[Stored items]
—————

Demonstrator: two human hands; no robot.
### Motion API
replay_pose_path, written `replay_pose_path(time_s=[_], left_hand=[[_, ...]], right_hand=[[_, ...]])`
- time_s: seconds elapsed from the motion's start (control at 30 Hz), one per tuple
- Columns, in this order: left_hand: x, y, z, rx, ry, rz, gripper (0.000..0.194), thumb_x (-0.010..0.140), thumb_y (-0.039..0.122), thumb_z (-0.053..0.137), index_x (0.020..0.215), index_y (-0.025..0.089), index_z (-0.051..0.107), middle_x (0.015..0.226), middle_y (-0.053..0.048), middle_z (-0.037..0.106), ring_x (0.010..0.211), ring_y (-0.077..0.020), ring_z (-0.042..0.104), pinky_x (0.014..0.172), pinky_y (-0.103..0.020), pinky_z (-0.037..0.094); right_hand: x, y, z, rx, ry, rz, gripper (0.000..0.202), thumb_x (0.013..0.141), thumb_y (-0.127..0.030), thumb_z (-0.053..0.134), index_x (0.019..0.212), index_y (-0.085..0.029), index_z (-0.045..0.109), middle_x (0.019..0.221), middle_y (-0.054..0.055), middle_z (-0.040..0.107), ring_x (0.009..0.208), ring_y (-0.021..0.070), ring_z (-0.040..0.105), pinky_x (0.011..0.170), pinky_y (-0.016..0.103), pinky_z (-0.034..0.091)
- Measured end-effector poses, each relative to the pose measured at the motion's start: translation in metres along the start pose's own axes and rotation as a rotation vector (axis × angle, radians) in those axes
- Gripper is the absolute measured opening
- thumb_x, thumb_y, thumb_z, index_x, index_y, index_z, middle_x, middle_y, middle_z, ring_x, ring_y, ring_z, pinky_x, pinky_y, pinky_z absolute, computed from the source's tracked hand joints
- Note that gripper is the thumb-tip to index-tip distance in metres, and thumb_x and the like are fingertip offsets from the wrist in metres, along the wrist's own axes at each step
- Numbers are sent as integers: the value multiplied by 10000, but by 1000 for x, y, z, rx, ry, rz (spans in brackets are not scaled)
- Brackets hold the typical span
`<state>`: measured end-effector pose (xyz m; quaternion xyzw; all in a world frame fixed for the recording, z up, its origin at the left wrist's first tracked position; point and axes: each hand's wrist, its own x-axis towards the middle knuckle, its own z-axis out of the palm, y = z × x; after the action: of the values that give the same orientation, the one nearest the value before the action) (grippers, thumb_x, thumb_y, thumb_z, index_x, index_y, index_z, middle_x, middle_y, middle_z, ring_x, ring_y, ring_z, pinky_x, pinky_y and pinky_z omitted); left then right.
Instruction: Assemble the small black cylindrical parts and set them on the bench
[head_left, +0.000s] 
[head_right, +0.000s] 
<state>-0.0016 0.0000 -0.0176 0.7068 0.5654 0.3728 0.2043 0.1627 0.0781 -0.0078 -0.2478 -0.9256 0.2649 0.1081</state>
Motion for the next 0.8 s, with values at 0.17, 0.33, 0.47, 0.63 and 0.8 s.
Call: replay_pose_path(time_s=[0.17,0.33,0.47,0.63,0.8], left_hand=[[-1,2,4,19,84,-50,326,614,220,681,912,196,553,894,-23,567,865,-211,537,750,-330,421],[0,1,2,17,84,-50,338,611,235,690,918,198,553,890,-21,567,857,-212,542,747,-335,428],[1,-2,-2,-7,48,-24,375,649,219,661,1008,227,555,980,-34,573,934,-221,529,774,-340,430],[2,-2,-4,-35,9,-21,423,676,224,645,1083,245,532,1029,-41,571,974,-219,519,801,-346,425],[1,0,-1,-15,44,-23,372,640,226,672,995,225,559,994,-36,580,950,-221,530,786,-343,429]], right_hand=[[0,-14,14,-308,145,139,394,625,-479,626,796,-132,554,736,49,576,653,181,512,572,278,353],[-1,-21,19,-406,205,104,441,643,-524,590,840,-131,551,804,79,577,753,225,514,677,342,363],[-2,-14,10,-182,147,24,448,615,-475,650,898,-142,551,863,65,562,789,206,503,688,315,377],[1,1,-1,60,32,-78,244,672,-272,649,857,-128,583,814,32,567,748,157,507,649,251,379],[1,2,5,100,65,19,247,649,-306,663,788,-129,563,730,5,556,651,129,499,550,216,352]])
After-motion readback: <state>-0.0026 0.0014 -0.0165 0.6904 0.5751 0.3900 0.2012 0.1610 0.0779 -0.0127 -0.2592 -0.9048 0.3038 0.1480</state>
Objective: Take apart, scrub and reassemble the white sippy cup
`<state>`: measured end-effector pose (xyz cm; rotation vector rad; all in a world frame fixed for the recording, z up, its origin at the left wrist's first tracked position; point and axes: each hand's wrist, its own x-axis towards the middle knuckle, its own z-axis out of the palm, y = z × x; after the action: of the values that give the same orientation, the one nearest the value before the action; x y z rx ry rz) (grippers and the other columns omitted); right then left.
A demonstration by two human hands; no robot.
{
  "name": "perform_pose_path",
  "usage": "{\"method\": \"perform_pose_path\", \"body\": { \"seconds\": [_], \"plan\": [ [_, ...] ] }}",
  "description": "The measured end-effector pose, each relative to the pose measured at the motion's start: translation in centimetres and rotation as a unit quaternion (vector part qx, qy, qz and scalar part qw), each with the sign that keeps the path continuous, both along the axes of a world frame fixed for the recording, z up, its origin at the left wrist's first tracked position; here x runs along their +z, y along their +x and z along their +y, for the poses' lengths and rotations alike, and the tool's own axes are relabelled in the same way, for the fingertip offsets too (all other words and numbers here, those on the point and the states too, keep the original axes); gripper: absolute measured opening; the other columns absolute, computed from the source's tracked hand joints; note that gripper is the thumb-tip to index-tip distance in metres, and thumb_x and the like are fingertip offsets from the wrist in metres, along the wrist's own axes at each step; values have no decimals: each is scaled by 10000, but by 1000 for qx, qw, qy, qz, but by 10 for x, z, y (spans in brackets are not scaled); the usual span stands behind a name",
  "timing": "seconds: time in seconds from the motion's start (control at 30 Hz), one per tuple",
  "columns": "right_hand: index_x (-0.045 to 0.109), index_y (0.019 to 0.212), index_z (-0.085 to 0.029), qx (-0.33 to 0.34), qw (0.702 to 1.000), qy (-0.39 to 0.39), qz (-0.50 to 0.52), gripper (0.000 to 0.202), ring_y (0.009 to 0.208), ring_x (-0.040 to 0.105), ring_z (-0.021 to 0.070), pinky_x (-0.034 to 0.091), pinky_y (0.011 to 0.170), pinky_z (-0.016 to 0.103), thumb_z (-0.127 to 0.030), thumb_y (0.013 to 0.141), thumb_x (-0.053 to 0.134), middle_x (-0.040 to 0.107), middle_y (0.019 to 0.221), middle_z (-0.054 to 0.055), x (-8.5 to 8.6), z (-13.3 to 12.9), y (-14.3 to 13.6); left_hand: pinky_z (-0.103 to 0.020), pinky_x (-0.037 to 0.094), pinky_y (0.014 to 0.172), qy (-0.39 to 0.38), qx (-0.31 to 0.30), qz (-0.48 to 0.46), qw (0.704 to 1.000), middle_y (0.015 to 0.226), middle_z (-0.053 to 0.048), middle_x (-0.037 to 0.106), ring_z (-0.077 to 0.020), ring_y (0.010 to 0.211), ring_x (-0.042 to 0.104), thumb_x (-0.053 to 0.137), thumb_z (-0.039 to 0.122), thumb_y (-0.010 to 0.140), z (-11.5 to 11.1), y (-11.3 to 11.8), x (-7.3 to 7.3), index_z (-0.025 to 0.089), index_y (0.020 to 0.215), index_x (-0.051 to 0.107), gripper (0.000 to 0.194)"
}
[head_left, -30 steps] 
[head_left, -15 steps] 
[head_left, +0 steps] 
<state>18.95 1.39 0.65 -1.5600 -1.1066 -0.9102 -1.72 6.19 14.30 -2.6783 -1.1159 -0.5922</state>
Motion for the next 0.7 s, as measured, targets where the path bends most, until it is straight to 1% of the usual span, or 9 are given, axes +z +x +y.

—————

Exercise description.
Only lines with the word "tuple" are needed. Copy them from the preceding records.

Solution to this task.
- time_s: seconds elapsed from the motion's start (control at 30 Hz), one per tuple
  "timing": "seconds: time in seconds from the motion's start (control at 30 Hz), one per tuple",

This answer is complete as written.